Early versions of the U-2 were involved in several events through the Cold War, being flown over the Soviet Union, China, Vietnam, and Cuba. In 1960, Gary Powers was shot down in a CIA U-2A over the Soviet Union by a surface-to-air missile. Another U-2, piloted by Major Rudolf Anderson, Jr., was lost in a similar fashion during the Cuban Missile Crisis of 1962.
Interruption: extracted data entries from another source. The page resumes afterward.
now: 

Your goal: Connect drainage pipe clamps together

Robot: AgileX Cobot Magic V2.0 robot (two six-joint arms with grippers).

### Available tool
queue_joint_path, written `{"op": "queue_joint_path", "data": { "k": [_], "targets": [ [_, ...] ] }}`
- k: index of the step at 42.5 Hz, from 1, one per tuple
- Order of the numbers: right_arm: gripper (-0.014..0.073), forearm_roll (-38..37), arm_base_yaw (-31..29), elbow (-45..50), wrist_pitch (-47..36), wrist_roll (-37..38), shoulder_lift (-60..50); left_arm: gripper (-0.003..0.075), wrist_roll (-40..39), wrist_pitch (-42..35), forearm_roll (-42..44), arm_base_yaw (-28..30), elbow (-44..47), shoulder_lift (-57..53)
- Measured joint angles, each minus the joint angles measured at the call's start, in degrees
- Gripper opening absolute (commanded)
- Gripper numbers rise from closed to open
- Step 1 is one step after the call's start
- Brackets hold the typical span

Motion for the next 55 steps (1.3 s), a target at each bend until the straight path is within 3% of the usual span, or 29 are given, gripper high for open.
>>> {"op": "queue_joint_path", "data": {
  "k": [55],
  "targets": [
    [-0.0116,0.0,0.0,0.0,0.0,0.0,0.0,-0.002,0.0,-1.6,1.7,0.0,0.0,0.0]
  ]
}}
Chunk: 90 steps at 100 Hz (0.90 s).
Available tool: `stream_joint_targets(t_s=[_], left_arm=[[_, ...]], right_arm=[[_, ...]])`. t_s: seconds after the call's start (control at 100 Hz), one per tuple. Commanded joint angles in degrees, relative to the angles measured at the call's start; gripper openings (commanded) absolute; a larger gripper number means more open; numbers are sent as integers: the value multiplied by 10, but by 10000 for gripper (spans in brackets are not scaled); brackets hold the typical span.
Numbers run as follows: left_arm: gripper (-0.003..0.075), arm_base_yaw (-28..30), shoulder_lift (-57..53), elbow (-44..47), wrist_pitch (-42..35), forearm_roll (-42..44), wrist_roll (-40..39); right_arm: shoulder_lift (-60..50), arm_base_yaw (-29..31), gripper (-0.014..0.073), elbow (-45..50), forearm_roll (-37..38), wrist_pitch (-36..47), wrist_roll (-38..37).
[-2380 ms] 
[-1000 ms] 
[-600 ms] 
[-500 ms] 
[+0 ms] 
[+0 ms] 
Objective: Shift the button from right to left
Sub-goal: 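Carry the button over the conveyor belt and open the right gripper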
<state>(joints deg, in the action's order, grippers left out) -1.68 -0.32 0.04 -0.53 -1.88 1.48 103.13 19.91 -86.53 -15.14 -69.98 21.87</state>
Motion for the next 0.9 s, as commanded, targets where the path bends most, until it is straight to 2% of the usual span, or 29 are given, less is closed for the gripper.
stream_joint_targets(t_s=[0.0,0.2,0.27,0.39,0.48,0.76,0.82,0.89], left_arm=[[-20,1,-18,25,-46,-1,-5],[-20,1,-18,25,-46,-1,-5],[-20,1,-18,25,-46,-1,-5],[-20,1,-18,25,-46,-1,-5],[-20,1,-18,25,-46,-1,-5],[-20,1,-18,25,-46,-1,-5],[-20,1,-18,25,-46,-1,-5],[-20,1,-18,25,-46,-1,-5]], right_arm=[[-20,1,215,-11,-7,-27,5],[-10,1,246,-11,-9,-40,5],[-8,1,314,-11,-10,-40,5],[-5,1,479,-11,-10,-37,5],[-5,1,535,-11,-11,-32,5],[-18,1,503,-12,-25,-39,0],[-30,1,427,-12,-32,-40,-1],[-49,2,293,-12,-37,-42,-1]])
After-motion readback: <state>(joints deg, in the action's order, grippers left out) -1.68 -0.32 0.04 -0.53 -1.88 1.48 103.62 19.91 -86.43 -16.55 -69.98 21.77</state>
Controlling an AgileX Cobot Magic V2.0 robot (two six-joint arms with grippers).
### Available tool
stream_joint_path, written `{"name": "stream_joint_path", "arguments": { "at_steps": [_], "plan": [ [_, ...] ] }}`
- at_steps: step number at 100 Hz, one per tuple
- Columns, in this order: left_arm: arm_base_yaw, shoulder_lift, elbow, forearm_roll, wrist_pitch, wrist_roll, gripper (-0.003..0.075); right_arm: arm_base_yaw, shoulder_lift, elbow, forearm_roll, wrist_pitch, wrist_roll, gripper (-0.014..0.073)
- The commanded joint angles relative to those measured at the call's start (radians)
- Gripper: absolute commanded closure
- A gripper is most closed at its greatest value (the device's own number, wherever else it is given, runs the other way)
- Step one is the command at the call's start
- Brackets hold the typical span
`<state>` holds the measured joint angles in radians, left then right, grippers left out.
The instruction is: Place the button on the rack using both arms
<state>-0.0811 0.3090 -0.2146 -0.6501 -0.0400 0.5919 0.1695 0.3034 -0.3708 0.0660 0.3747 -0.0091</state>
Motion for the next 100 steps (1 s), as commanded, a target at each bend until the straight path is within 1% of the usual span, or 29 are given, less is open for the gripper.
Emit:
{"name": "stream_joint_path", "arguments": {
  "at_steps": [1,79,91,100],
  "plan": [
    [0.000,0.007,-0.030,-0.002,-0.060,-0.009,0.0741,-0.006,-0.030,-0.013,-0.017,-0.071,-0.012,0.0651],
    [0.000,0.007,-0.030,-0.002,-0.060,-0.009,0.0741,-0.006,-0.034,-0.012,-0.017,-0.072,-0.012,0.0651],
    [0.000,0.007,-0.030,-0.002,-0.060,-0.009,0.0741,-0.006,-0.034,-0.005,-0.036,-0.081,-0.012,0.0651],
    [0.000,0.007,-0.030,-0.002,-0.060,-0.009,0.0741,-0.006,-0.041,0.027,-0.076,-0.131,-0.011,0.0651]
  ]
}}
The U-2 is one of a handful of aircraft types to have served the USAF for over 50 years. The newest models (TR-1, U-2R, U-2S) entered service in the 1980s. The current model, the U-2S, received its most recent technical upgrade in 2012. The entire craft retains its distinctive early model appearance, but the newest versions are much larger, and also contain a much larger and more powerful jet engine.  Their old cockpits, which had the traditional round analog instrument gauges, now boast the latest hi-tech rectangular “glass” instrument displays.

These famous ships have taken part in post–Cold War conflicts in Afghanistan and Iraq, and have also supported several multinational NATO operations.  Their home base, where new pilots are trained to fly them, is Beale Air Force Base (BAFB), about an hour’s drive north of Sacramento, California.

Two of our FASF Advisory Board members, General Patrick J. Halloran and Col. Stephen “Chi Chi” Rodriguez, once flew the Dragon Lady and also commanded the First Aero Squadron at BAFB.

As you can see, in the above short (3:50) video on a U-2 shooting “touch and go” practice landings at BAFB, it lands with the vital help of another U-2 pilot driving a muscle car down the runway.  The earth-bound pilot talks the U-2’s pilot safely down onto the runway, because the plane’s pilot cannot see the runway clearly enough to land unaided.

This reporter has watched the U-2’s performing their touch and go routines at BAFB and will attest to their almost unique airport operation.  In addition to their need of another ground-based guide pilot driving the speeding chase car down the runway, when they slow down and lose their wing’s lift, one of the wings will drop down onto the runways surface, requiring ground crew members riding in the “guide” car to jump out to place wing-leveling “Pogo Sticks” under each wing tip. The spindly “Pogos” have small wheels where they touch the ground, enabling the U-2 to again begin taxiing to its hangar with the wings more level.

Notwithstanding its old age, the Dragon Lady will apparently be with us for some time to come.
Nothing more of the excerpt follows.